With a projected coating, a deposit of oxide based on zirconia is made using plasma projection type techniques, which results in the formation of a coating constituted by a stack of fused droplets which are then shock quenched, flattened, and stacked to form an imperfect densified deposit which is generally in the range 50 micrometers (μm) to 1 millimeter (mm) thick.
A coating which is deposited physically, in particular by evaporation under electron bombardment, produces a coating constituted by an assembly of small columns directed substantially perpendicularly to the surface to be coated, over a thickness in the range 20μm to 600 μm. Advantageously, the space between the columns allows the coating to compensate effectively for thermomechanical stresses due, at operating temperatures, both to the expansion differential with the superalloy substrate and to centrifugal mechanical stresses due to rotation of the blades.

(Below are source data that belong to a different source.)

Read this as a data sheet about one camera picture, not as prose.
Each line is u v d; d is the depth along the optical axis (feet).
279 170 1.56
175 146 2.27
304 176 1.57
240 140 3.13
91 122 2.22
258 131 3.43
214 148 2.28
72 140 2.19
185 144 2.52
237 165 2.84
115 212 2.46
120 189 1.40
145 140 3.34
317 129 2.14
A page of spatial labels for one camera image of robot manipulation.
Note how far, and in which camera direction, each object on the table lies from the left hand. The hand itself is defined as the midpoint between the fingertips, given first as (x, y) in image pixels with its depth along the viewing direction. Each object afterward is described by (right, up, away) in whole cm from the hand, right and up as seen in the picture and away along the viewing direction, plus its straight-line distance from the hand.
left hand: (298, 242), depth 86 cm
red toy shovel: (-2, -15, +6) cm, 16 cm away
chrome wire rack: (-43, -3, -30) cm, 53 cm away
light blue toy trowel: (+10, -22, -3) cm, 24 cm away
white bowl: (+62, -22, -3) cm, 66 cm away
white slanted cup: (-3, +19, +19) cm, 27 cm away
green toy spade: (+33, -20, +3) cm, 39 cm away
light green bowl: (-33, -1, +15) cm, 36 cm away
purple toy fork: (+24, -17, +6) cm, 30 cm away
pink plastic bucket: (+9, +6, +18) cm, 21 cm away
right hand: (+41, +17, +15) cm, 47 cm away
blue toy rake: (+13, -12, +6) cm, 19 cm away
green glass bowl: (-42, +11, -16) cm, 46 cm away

Further, to obtain a coating and/or a sub-layer of the coating, a step consisting in modifying the surface of the superalloy part is sometimes carried out by depositing a layer of platinum that is more than 10 μm thick, and then carrying out a thermal diffusion treatment.

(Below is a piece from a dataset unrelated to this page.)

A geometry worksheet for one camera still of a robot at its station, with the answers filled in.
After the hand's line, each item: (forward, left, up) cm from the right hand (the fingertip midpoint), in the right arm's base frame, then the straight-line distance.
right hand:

Further still, the Applicant uses a thermochemical coating termed ClA formed by an aluminide coating modified with chromium and resulting from repeatedly carrying out two vapor deposition steps in succession: a first step of depositing a 2 μm to 6 μm thick layer of chromium followed by an aluminizing step.
Said coating is used as a coating to protect parts from oxidation or heat corrosion or, possibly, as a sub-layer for the thermal barrier.
Thus, parts are obtained with long service lives as regards high temperature thermal fatigue.
Conventionally, coatings forming thermal barriers thus create a thermal conductivity discontinuity between the outer layer of the mechanical part, including said thermal barrier, and the substrate of said coating forming the constituent material of the part.
However, such coatings, whether of the thermal barrier type or which protect against heat corrosion or oxidation, are obtained by methods (projection and/or physical vapor deposition and/or electrolytically) which are complex and expensive.
Further, in the event of localized damage to such coatings, whether during manufacture or during operation, the coating is completely reconditioned since a local repair is not possible, thereby engendering other problems. Stripping operations are difficult as they result in a reduction in the thickness of the substrate and an increase in the size of openings, with a corresponding reduction in the service life of the coated parts. After stripping, the coating manufacturing steps are recommenced over the entire surface of the part, and as a result the healthy zones are unnecessarily subjected to risky removal and reconditioning operations. Furthermore, a quantity of precious metal or metals (platinum, chromium, etc) is then lost.
It should also be noted that certain parts exhibit wear in particular zones, in particular at the leading edges and trailing edges of blades in the field of aviation, whether they be fan blades, compressor blades and/or turbine blades of a turbo engine.
In that case, cracks may be produced where the outer layer or even the sub-layer disappears locally, causing oxidation of the part. Such deterioration may require total repair of the part, which consists in removing the old coating, cleaning the part, reconstituting it, and rebuilding a new coating. Although they are very expensive, those operations are nevertheless carried out because the overall cost of the part is very high.
In some cases, said coating (sub-layer and outer layer in the case of a thermal barrier) is mechanically removed as well as reconditioned over a portion only of the part, but over an area which is generally quite large.